Look below for the line containing "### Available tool"; from there, print each line exactly up to and including the line containing "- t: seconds", and stop.

Segment Start: DATA EXCERPT

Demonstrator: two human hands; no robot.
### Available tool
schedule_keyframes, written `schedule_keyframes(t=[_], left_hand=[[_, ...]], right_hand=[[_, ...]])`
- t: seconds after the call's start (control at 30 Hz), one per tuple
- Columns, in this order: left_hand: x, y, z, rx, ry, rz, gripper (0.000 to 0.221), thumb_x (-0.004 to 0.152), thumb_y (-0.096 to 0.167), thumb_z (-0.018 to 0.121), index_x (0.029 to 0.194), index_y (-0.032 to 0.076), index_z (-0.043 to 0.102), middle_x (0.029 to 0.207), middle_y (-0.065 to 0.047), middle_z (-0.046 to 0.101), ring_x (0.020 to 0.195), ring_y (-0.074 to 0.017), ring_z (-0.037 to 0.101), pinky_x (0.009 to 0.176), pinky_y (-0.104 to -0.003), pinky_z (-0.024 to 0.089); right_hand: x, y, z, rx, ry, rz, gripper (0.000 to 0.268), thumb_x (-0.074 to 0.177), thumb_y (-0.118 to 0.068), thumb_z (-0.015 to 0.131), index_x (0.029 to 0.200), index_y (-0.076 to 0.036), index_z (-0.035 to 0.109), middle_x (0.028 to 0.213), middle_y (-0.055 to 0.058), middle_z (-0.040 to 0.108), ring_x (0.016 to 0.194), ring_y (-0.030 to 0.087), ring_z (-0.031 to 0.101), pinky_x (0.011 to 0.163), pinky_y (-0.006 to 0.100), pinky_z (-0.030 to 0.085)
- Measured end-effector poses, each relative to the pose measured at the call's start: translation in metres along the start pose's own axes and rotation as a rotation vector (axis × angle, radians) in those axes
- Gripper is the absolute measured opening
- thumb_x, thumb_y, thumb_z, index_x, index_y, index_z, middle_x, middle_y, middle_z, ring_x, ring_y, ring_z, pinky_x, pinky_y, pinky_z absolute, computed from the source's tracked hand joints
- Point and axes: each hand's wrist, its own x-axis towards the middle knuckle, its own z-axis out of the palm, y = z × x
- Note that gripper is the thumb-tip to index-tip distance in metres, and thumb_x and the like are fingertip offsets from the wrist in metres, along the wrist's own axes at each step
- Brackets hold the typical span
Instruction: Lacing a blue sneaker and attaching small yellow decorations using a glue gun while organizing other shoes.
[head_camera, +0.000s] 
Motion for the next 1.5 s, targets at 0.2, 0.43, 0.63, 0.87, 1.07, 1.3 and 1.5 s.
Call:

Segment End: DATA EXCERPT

WRITTEN SOLUTION:
### Available tool
schedule_keyframes, written `schedule_keyframes(t=[_], left_hand=[[_, ...]], right_hand=[[_, ...]])`
- t: seconds after the call's start (control at 30 Hz), one per tuple

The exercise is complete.